Im aktuellen Update der „European Scorecard“ sind im Vergleich zu 2016 wenig große Veränderungen zu beobachten. Nach wie vor führen die skandinavischen Länder – Dänemark, Finnland und Schweden – die Rangliste an (s. Abb.1). Gefolgt werden diese von Estland und Spanien. Eine signifikante Verbesserung zeigen das Vereinigte Königreich (um sieben Ränge) und Frankreich (um sechs Ränge). Eine Steigerung um drei Ränge lässt sich bei Spanien und der Schweiz feststellen.
Wie lässt sich aber die skandinavische Vorreiterstellung im Hinblick auf die ePA erklären? „Die Spitzenpositionen Dänemarks und der weiteren, sehr fortgeschrittenen Länder Finnland, Schweden und Estland begründen sich – neben den hervorragenden infrastrukturellen Voraussetzungen, wie die nahezu vollständige Abdeckung mit Breitbandinternet und einer hohen Internetaffinität der Bevölkerung – insbesondere durch die Fortschrittlichkeit in Bezug auf Nutzung, gebotene Inhalte und vorgehaltene Funktionen der jeweiligen ePA“, erklären die Studienautoren. So seien diese ePA nicht nur auf Gesundheitsdaten beschränkt. Es erfolgten eine Sekundärnutzung von ePA-Daten, und es existierten zudem verbindliche Standards zur Interoperabilität. Ferner werde die ePA in allen Krankenhäusern, darunter auch stets in den Notaufnahmen, verwendet. Es gebe parallel dazu eine sehr gute Einbindung von Haus- und Fachärzten, eRezepte könnten ausgestellt werden, und alle Patienten würden vollen Zugang zur eigenen ePA genießen.

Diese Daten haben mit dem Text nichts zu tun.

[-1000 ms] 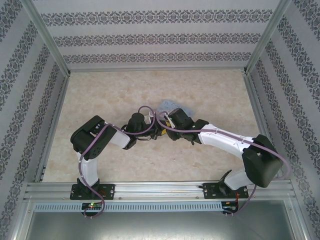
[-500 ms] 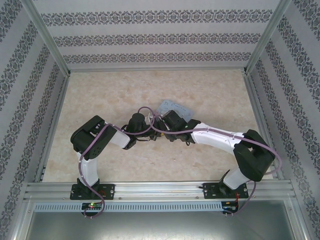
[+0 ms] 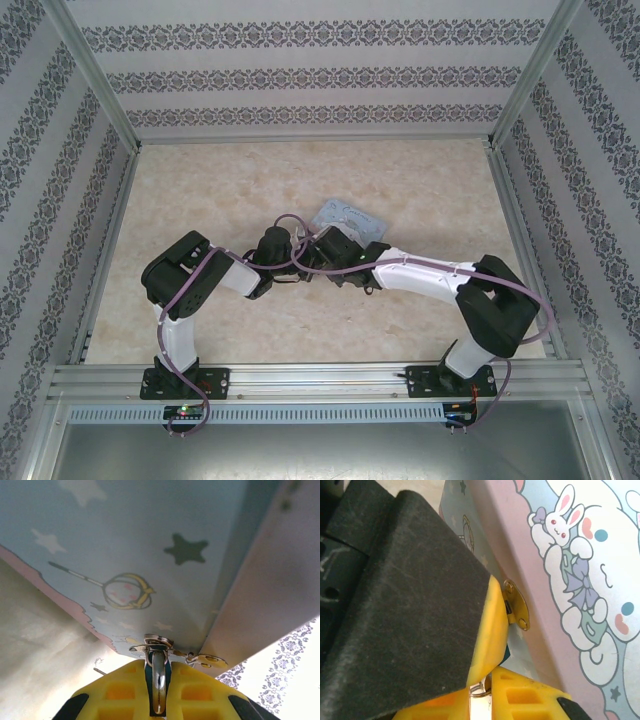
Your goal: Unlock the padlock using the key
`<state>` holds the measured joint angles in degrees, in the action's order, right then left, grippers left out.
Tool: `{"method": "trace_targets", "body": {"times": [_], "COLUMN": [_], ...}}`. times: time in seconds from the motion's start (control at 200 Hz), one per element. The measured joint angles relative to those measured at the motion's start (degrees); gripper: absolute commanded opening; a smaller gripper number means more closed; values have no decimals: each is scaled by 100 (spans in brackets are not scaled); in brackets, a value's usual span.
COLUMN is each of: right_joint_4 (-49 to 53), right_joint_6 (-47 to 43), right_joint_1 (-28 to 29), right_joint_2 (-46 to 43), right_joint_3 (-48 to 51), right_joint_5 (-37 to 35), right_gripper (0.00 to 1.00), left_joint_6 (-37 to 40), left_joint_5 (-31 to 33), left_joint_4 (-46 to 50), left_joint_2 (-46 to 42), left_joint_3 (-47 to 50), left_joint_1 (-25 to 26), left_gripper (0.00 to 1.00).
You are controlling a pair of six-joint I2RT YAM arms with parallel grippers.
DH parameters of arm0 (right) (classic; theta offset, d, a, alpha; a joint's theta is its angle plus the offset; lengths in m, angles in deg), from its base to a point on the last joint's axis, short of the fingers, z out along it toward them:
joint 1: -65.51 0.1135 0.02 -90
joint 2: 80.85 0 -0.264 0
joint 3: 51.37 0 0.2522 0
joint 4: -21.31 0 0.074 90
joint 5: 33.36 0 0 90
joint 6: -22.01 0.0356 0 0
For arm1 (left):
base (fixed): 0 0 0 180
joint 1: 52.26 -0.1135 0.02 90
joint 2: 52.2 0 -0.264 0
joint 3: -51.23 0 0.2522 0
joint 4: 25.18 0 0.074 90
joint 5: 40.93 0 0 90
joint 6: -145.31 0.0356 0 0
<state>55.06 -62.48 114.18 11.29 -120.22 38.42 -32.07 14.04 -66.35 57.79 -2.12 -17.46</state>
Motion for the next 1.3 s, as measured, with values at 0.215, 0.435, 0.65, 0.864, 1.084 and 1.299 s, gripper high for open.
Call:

Das Vereinigte Königreich zeigt im Ranking den größten Sprung nach oben gegenüber 2016: um sieben Ränge, Frankreich den zweitgrößten um sechs Ränge. Als Gründe werden in der
Analyse insbesondere für das Vereinigte Königreich infrastrukturelle Faktoren angeführt, etwa eine hohe eGesundheitskompetenz und ein geringerer Anteil älterer Ärzte auf der einen Seite sowie verbesserte spezifische Vorschriften für die Inhalte der ePA, wie die Aufführung durchgeführter Prozeduren oder der Zugang zur eigenen ePA, auf der anderen Seite. „Die einzige negative Entwicklung zu 2016 gab es beim Medikationsplan, der laut aktueller Datenlage entfallen ist“, stellen die Studienautoren fest und resümieren: „Es konnten also mit den drei Ländern Spanien, Schweiz und Vereinigtes Königreich, die 2016 noch der gelben, mäßig fortgeschrittenen Gruppe angehörten, in die grüne, weit fortgeschrittene Gruppe aufsteigen.“
Dass Spanien um drei Ränge aufsteigen konnte, habe damit zu tun, dass die ePA im Gesundheitswesen dieses Landes gut verbreitet ist. So verwendeten laut Studienverfassern gegenwärtig nahezu alle Hausärzte eine ePA, und von diesen wiederum über die Hälfte diese zur Rezeptausstellung. Darüber hinaus verwendeten etwa 70 Prozent der spanischen Fachärzte eine ePA.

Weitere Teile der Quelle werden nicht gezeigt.